Madison Avenue Finds a New Groove (2024)

Take a walk down Madison Avenue in New York and the familiar sounds of summer in the city will ring out: cars honking, gleefully chattering pedestrians, and more recently, the ever-present hiss of circular saws and thuds of new construction.

After a decade of falling rents and rampant vacancies, New York’s most prestigious stretch of real estate is buzzing once again. In the second quarter of 2024, retail availability crept down to 12.3 percent from a high of 40 percent in 2021, according to data from brokerage Cushman and Wakefield.

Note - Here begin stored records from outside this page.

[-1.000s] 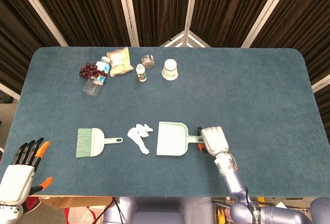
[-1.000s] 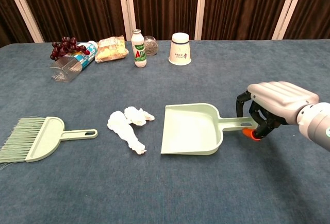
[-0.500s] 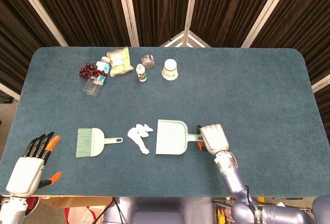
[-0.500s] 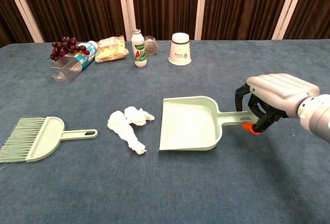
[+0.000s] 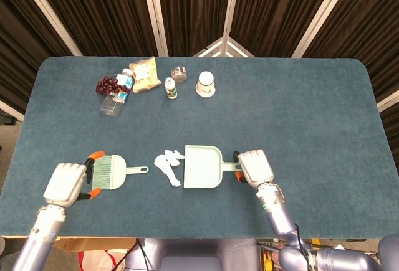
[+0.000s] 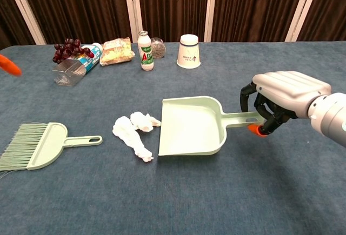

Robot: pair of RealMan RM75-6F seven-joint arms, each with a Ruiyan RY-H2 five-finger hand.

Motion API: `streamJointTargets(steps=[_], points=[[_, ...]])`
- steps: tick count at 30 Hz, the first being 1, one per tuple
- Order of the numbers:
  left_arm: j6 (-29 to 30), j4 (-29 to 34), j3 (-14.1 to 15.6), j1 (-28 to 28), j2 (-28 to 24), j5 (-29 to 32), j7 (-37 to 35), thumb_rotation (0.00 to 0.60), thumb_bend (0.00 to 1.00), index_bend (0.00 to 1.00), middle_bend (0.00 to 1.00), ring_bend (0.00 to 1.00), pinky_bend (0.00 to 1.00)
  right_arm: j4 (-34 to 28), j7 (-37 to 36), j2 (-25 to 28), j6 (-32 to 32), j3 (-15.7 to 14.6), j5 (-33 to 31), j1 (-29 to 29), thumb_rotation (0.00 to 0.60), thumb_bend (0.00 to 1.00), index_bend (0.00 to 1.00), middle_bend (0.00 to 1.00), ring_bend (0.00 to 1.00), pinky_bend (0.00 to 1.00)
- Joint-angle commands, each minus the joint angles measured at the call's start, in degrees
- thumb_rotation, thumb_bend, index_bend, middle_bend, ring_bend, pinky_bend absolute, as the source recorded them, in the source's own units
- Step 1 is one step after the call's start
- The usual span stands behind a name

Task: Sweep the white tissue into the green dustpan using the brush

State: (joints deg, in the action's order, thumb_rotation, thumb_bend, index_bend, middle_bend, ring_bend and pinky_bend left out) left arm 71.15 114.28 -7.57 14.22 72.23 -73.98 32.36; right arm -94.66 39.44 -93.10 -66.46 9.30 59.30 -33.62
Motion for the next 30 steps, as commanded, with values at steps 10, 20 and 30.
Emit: streamJointTargets(steps=[10, 20, 30], points=[[-2.9, -5.1, -5.8, 13.3, 14.2, 21.9, 18.2, 0.600, 0.34, 0.39, 0.89, 0.89, 0.97, 0.9, 0.6, 0.5, 0.0, -0.4, 0.0, -0.9, 0.600, 0.37, 0.54, 0.81, 0.78, 0.84], [-0.1, -5.8, -4.7, 17.5, 17.7, 28.7, 21.5, 0.600, 0.34, 0.39, 0.89, 0.89, 0.97, 4.9, 4.8, -0.1, -1.2, -2.4, 3.6, -1.9, 0.600, 0.38, 0.54, 0.81, 0.78, 0.84], [1.5, -8.7, -4.2, 19.8, 18.9, 31.4, 22.1, 0.600, 0.34, 0.40, 0.90, 0.90, 0.98, 5.0, 6.5, -0.7, -1.2, -2.4, 3.2, -2.3, 0.600, 0.38, 0.54, 0.81, 0.78, 0.84]])
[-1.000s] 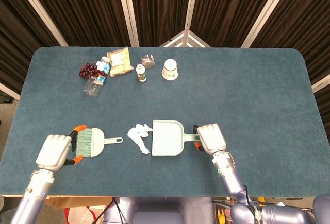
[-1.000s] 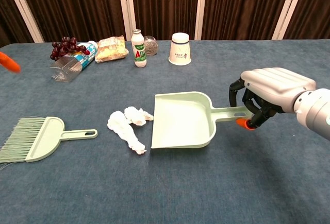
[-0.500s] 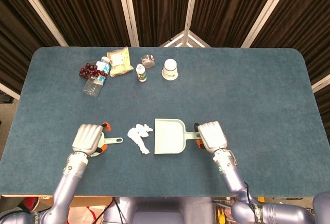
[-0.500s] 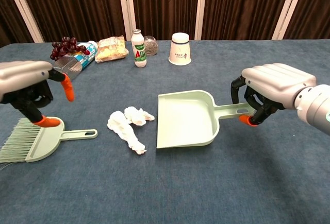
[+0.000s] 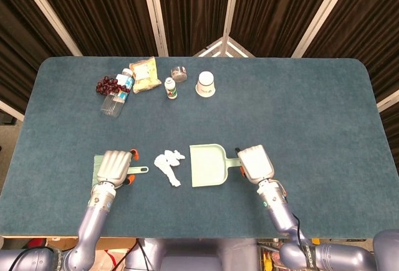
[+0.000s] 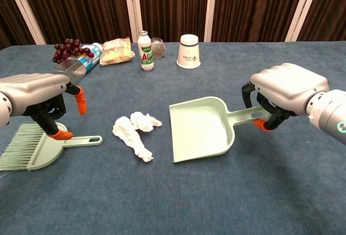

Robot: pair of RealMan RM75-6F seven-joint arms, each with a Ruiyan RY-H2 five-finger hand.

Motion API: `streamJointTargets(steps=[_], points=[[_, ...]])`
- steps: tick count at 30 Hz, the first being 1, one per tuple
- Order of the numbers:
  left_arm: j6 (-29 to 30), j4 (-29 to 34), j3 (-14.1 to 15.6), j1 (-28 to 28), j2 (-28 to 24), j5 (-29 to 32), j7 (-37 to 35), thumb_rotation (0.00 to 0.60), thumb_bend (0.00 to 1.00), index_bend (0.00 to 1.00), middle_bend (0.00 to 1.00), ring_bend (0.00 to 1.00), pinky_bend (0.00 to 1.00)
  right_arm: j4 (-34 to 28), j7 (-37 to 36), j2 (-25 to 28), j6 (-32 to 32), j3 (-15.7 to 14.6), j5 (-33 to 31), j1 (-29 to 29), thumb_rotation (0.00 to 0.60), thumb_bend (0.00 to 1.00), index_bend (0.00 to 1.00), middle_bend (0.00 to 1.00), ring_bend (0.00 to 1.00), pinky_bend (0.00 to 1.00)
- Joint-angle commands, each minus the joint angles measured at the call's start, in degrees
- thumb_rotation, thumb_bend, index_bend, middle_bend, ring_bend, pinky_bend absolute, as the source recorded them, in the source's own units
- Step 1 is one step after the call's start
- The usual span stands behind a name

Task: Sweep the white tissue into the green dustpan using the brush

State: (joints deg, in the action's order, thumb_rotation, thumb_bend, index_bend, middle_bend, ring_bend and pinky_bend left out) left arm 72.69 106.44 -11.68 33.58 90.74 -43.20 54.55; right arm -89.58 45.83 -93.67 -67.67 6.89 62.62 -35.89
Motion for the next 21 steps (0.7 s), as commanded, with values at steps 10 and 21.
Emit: streamJointTargets(steps=[10, 21], points=[[-0.5, -7.9, 0.9, 2.6, 5.3, 3.8, -0.7, 0.600, 0.35, 0.45, 0.90, 0.91, 0.98, 0.3, 0.4, -0.8, -0.1, -0.1, 0.0, -0.1, 0.600, 0.38, 0.54, 0.81, 0.78, 0.84], [-0.1, -12.7, 2.6, 2.9, 7.1, 3.4, -2.2, 0.600, 0.38, 0.46, 0.90, 0.91, 0.98, 1.2, -0.5, -1.0, -0.1, -0.2, 0.3, 0.1, 0.600, 0.38, 0.54, 0.81, 0.78, 0.84]])
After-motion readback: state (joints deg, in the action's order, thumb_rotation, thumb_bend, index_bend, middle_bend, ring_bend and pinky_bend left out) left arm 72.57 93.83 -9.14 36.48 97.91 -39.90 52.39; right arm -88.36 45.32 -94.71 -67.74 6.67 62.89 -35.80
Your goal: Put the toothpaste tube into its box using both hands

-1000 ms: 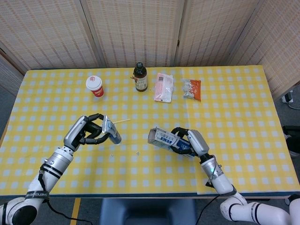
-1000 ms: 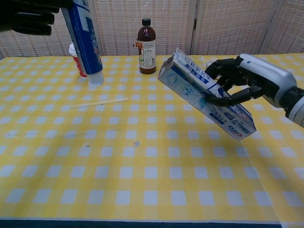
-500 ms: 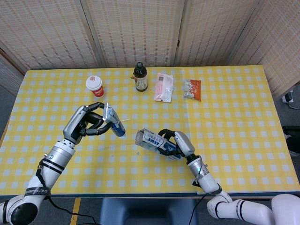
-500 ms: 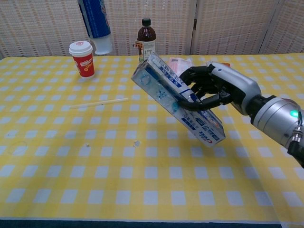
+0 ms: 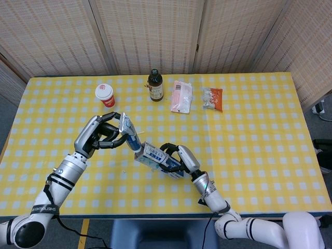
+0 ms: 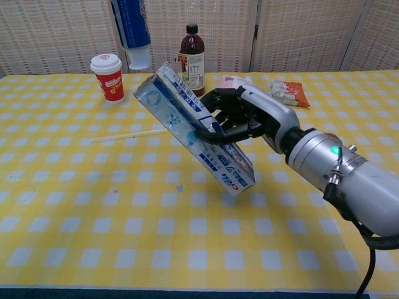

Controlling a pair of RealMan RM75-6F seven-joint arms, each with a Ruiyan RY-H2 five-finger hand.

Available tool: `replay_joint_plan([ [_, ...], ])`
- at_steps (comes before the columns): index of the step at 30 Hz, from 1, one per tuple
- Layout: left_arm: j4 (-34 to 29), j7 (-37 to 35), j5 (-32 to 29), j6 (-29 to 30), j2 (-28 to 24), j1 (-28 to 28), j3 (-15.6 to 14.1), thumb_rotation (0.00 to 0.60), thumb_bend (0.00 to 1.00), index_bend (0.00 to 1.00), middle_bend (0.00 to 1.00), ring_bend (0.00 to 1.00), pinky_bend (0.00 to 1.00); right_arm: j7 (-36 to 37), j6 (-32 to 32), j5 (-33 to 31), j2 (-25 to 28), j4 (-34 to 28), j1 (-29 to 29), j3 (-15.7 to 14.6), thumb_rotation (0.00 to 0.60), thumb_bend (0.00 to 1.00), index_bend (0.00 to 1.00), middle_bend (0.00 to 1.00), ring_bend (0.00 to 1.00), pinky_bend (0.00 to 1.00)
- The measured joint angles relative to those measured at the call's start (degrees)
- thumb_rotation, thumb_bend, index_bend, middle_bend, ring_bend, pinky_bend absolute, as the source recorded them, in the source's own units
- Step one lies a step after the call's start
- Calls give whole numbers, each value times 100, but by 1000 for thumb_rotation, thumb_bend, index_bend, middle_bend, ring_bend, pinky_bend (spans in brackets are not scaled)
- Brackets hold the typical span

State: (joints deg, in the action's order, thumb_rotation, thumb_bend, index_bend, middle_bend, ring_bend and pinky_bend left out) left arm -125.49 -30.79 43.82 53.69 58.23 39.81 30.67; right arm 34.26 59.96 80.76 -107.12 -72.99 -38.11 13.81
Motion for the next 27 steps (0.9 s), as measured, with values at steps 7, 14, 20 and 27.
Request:
replay_joint_plan([
  [7,-88,201,-176,106,28,97,11,600,567,1000,1000,1000,1000,322,-51,-19,-182,143,-118,85,600,324,522,459,496,456],
  [14,-163,361,-303,259,82,158,14,600,568,1000,1000,1000,1000,752,82,85,-276,218,-167,127,600,324,522,459,498,456],
  [20,-192,466,-403,339,144,206,17,600,568,1000,1000,1000,1000,994,155,148,-326,267,-221,164,600,323,522,459,497,456],
  [27,-249,583,-539,570,139,206,70,600,568,1000,1000,1000,1000,1363,589,357,-486,443,-199,145,600,324,522,459,497,456],
])
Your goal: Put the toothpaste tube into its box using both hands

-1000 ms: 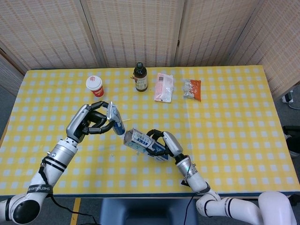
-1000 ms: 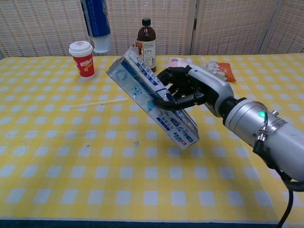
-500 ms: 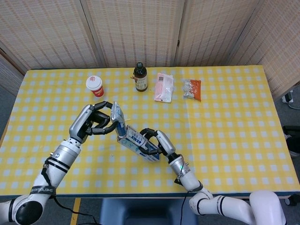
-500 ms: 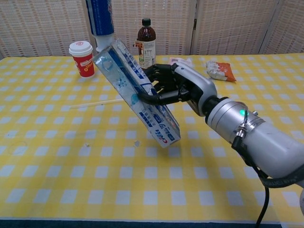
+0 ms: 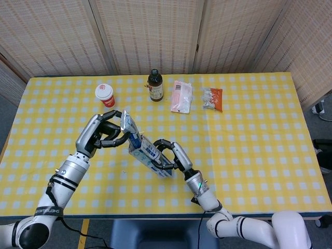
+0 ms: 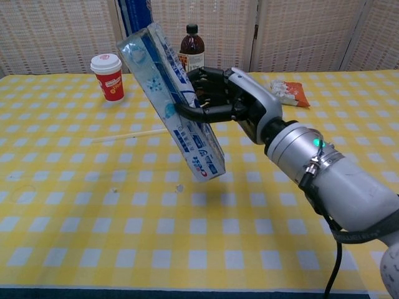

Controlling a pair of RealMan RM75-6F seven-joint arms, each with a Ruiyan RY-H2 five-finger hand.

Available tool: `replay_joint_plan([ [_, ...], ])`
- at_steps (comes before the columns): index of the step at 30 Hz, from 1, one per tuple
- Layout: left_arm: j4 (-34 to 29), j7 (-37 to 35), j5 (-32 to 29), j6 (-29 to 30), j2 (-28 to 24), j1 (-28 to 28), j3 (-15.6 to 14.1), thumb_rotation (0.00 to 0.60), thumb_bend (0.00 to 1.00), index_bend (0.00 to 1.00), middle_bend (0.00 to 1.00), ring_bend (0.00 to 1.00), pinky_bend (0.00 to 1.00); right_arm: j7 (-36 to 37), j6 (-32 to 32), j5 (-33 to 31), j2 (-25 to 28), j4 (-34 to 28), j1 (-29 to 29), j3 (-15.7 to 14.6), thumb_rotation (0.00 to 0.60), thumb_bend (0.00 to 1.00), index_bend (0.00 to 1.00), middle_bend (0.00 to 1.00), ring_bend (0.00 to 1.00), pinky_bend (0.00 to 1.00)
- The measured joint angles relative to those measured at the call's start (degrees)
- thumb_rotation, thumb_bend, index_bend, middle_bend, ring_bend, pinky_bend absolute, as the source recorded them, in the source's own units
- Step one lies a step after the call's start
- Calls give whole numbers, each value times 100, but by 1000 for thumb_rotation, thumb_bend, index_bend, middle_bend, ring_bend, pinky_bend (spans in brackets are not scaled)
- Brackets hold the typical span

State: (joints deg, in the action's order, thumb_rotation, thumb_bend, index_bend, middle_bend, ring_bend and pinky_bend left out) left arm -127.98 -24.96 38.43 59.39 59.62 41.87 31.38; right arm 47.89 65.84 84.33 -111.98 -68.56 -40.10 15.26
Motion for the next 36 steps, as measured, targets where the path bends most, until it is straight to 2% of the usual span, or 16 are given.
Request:
replay_joint_plan([
  [8,29,-7,40,50,11,-114,-30,600,568,1000,1000,1000,1000,479,510,254,3,-51,81,-24,600,324,523,459,494,456],
  [19,-21,-63,413,-120,46,-245,-157,600,564,987,1000,1000,1000,236,577,181,108,-325,103,-6,600,324,523,459,495,456],
  [21,-47,-78,502,-125,57,-275,-177,600,510,882,1000,1000,1000,223,557,163,132,-348,108,-21,600,324,523,459,496,456],
  [22,-55,-92,541,-138,60,-287,-185,600,459,751,1000,1000,1000,219,551,160,139,-353,110,-30,600,324,523,459,496,456],
  [24,-57,-128,609,-221,53,-302,-201,600,357,415,1000,1000,1000,218,543,156,151,-364,116,-52,600,324,523,458,496,456],
  [28,5,-275,711,-448,22,-321,-210,600,262,98,1000,1000,1000,222,530,149,170,-380,127,-83,600,324,523,459,496,456],
  [30,51,-339,746,-548,8,-324,-214,600,225,15,1000,1000,1000,199,528,154,176,-382,129,-101,600,324,523,459,497,456],
  [36,158,-419,899,-727,-25,-321,-239,600,193,0,1000,1000,1000,158,544,158,209,-426,150,-131,600,324,523,459,498,456],
])
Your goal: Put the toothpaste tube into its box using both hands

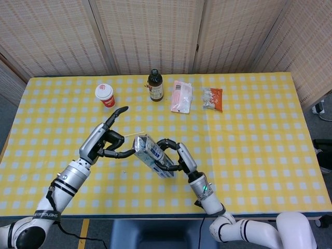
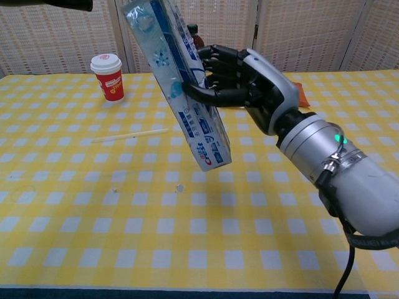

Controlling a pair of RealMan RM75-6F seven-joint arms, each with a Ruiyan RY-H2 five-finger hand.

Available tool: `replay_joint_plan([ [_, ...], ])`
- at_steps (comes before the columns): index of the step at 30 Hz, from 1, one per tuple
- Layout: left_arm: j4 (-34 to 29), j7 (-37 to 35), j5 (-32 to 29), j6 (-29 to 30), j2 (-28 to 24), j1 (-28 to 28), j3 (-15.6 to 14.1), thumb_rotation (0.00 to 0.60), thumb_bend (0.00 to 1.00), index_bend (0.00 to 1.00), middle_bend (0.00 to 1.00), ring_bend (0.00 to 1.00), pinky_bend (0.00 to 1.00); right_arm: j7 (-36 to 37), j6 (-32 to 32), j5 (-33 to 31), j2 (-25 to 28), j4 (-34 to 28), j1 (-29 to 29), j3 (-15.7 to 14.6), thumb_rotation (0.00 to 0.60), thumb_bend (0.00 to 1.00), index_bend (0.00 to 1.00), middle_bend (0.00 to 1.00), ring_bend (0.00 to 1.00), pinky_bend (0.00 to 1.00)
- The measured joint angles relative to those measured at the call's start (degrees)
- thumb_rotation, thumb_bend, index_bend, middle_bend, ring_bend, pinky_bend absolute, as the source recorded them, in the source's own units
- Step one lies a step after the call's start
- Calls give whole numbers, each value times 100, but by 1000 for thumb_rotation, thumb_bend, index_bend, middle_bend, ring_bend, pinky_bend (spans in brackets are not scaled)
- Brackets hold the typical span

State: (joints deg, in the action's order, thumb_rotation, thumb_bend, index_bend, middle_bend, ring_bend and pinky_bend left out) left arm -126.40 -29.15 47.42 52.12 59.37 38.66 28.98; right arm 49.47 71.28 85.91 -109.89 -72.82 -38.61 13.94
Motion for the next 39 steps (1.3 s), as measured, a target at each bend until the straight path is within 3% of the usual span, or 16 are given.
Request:
replay_joint_plan([
  [8,245,397,490,444,145,-62,-147,600,194,3,1000,1000,1000,-154,76,62,119,-33,41,-42,600,324,523,459,497,456],
  [11,501,784,787,770,229,-124,-291,600,194,110,934,950,998,-384,89,99,245,-42,56,-69,600,324,523,459,496,456],
  [13,719,1052,1013,966,280,-184,-423,600,195,225,784,809,931,-578,98,113,352,-56,69,-77,600,323,523,459,494,456],
  [15,1027,1340,1322,1134,332,-268,-627,600,194,310,597,607,768,-837,98,121,498,-80,89,-90,600,324,522,459,494,456],
  [18,1542,1605,1784,1279,392,-398,-951,600,194,316,450,422,551,-1257,72,125,727,-121,119,-125,600,323,523,459,494,456],
  [20,1949,1742,2114,1385,444,-497,-1175,600,193,307,419,367,444,-1587,34,124,884,-145,141,-165,600,324,523,459,494,456],
  [26,3205,2152,3101,1897,678,-845,-1805,600,192,285,385,277,250,-2652,-202,59,1320,-168,197,-326,600,324,524,459,493,456],
  [33,4360,2876,4089,2580,970,-1415,-2666,600,192,215,301,202,162,-3597,-607,-121,1594,187,307,-635,600,324,525,458,491,456],
  [39,5069,3032,4432,3057,1336,-1812,-2953,600,190,210,299,198,145,-3872,-980,-232,1549,558,283,-771,600,324,525,447,492,456],
])
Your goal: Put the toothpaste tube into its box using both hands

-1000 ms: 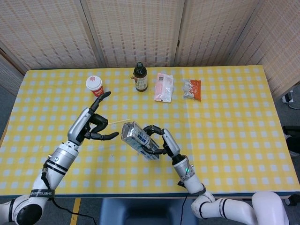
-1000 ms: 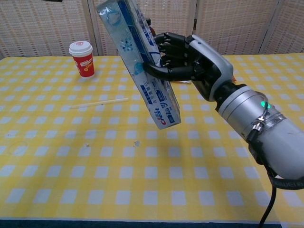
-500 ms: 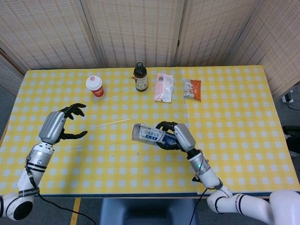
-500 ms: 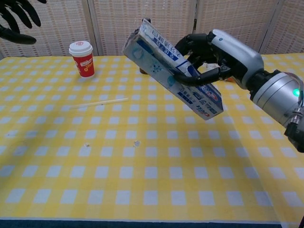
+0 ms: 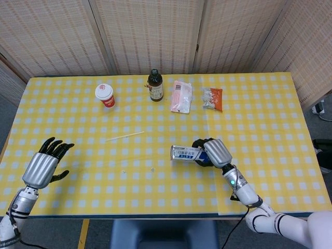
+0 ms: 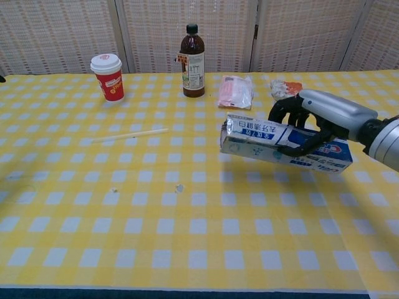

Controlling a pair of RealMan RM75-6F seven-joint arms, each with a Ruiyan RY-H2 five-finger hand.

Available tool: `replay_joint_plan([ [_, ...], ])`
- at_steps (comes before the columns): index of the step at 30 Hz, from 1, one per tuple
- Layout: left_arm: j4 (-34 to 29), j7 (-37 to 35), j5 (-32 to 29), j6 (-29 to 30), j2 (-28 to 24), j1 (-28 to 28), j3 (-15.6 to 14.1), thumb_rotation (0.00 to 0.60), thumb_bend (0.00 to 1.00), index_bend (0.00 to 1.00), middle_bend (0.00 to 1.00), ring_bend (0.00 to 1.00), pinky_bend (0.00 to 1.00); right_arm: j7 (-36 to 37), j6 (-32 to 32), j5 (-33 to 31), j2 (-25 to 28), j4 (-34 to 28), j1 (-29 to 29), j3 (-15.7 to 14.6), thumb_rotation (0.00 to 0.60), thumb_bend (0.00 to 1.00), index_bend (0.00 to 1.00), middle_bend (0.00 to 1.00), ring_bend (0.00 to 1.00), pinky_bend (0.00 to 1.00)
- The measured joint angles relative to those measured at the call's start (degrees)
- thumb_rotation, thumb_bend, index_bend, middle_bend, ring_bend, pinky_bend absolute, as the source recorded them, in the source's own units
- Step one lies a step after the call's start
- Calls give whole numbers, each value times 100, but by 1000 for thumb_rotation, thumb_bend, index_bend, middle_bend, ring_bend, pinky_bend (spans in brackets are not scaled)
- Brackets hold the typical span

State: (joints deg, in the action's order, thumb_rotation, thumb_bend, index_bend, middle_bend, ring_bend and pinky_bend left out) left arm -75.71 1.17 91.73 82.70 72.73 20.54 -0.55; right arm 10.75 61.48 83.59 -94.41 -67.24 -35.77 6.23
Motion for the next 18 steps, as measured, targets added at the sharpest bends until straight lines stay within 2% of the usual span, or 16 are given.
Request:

It’s been a long time coming. Rents in the famous retail district soared dangerously high in the early 2010s, just as e-commerce began to surge. This contradictory dynamic pushed tenants out in droves; by the time the pandemic struck, nearly half of the neighbourhood’s storefronts sat empty. Between 2015 and 2021, the average asking rent more than halved, from $1,600 per square foot to $700, data from CBRE shows.

At that point, retailers were already on the rebound, fuelled by stimulus checks and voracious consumer appetite for newness. Suddenly, the low rents on Madison Avenue became an opportunity for luxury brands to expand their presence in the area and lowered the barrier to entry for new tenants, which will soon include Khaite, Toteme and French jeweller Boucheron.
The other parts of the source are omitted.